Exercise.
Scan the records below for lines with the word "pixels", then state how many you find and nothing else.

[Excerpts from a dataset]
Content starts

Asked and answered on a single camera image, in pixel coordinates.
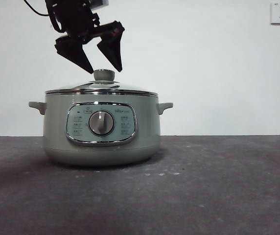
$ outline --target white wall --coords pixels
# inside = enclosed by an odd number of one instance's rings
[[[30,0],[45,12],[45,1]],[[102,24],[125,27],[117,80],[174,102],[163,135],[280,134],[280,26],[268,0],[112,0]],[[28,101],[92,76],[56,54],[59,36],[22,0],[0,0],[0,136],[40,136],[43,116]],[[93,40],[95,69],[113,67]]]

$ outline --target pot lid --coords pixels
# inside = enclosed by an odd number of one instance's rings
[[[81,85],[62,87],[57,90],[46,91],[46,94],[71,93],[71,94],[133,94],[144,96],[158,96],[157,93],[150,92],[135,86],[130,86],[114,81],[115,72],[111,70],[95,70],[93,72],[95,81],[90,81]]]

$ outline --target electric hot pot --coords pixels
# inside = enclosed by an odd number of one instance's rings
[[[111,70],[96,70],[95,81],[46,91],[46,101],[29,102],[44,115],[44,150],[72,165],[128,164],[149,158],[160,147],[160,116],[173,103],[158,94],[114,81]]]

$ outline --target chrome trim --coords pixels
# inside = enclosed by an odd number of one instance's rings
[[[118,105],[118,106],[126,106],[128,108],[131,109],[133,116],[134,116],[134,122],[135,122],[135,129],[134,132],[131,134],[130,137],[123,139],[123,140],[119,140],[119,141],[81,141],[81,140],[77,140],[74,137],[70,136],[70,134],[68,133],[67,130],[67,124],[68,124],[68,118],[70,115],[70,110],[75,107],[75,106],[79,106],[79,105],[97,105],[97,104],[105,104],[105,105]],[[117,146],[117,145],[123,145],[123,144],[127,144],[130,143],[137,135],[138,132],[138,122],[137,122],[137,116],[136,116],[136,111],[135,109],[129,105],[129,104],[124,104],[124,103],[116,103],[116,102],[85,102],[85,103],[76,103],[74,105],[72,105],[70,107],[70,109],[67,112],[67,120],[66,120],[66,137],[74,142],[77,145],[80,146],[89,146],[89,147],[100,147],[100,146]]]
[[[49,90],[46,94],[125,94],[125,95],[149,95],[158,96],[155,92],[145,92],[136,90],[118,90],[118,89],[60,89],[60,90]]]

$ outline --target dark table surface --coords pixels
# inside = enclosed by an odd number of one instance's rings
[[[0,137],[0,235],[280,235],[280,136],[162,137],[138,164],[50,161]]]

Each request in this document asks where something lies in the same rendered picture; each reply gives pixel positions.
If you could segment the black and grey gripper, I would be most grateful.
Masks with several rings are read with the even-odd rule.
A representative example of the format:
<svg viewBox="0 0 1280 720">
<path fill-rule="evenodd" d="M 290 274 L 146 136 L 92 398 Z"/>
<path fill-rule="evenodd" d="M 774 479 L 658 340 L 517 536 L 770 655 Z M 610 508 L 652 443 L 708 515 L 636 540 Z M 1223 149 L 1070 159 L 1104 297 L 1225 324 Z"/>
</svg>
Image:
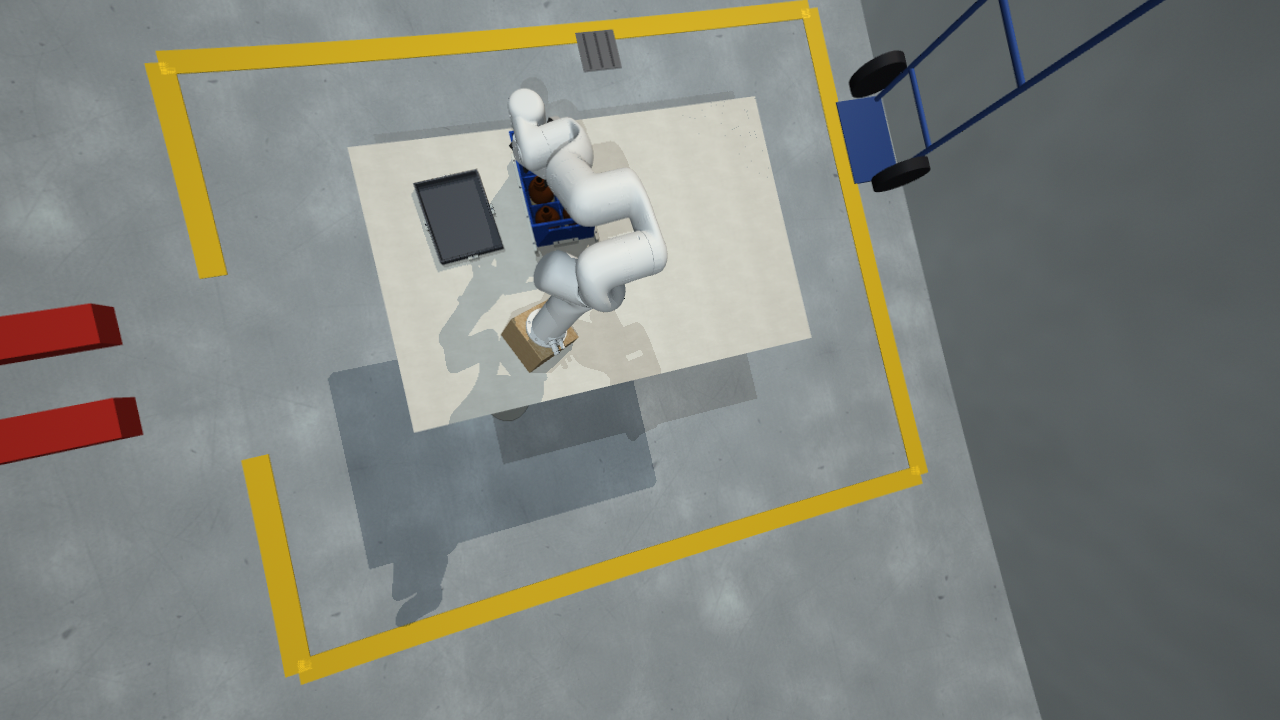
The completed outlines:
<svg viewBox="0 0 1280 720">
<path fill-rule="evenodd" d="M 513 135 L 513 138 L 512 138 L 512 142 L 509 143 L 509 149 L 512 149 L 512 150 L 513 150 L 513 155 L 515 155 L 515 160 L 516 160 L 516 161 L 518 161 L 518 164 L 521 164 L 521 165 L 522 165 L 522 163 L 521 163 L 521 160 L 520 160 L 520 158 L 518 158 L 518 152 L 517 152 L 517 143 L 516 143 L 516 138 L 515 138 L 515 135 Z M 524 167 L 524 165 L 522 165 L 522 167 Z M 539 176 L 539 177 L 540 177 L 541 179 L 545 179 L 545 181 L 544 181 L 544 186 L 545 186 L 545 187 L 548 187 L 548 184 L 547 184 L 547 178 L 545 178 L 545 172 L 547 172 L 547 167 L 545 167 L 545 168 L 541 168 L 540 170 L 531 170 L 531 172 L 532 172 L 534 174 Z M 525 173 L 525 174 L 527 174 L 527 173 L 529 173 L 529 170 L 527 170 L 526 168 L 524 168 L 524 173 Z"/>
</svg>

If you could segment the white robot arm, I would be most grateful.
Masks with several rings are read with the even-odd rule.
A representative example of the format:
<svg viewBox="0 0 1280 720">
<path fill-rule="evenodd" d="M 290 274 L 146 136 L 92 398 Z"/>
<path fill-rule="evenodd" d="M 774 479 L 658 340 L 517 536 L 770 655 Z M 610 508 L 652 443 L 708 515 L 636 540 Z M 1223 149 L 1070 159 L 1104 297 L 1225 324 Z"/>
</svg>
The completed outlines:
<svg viewBox="0 0 1280 720">
<path fill-rule="evenodd" d="M 534 343 L 558 355 L 557 346 L 564 348 L 567 331 L 584 313 L 614 311 L 625 300 L 626 283 L 666 268 L 666 241 L 632 169 L 591 169 L 593 145 L 579 122 L 570 117 L 547 120 L 541 97 L 530 88 L 511 94 L 508 110 L 520 160 L 529 170 L 548 165 L 547 184 L 573 222 L 594 227 L 628 218 L 634 227 L 631 233 L 593 243 L 579 258 L 556 250 L 538 263 L 534 284 L 550 297 L 530 313 L 526 331 Z"/>
</svg>

Content ends

Exercise solution.
5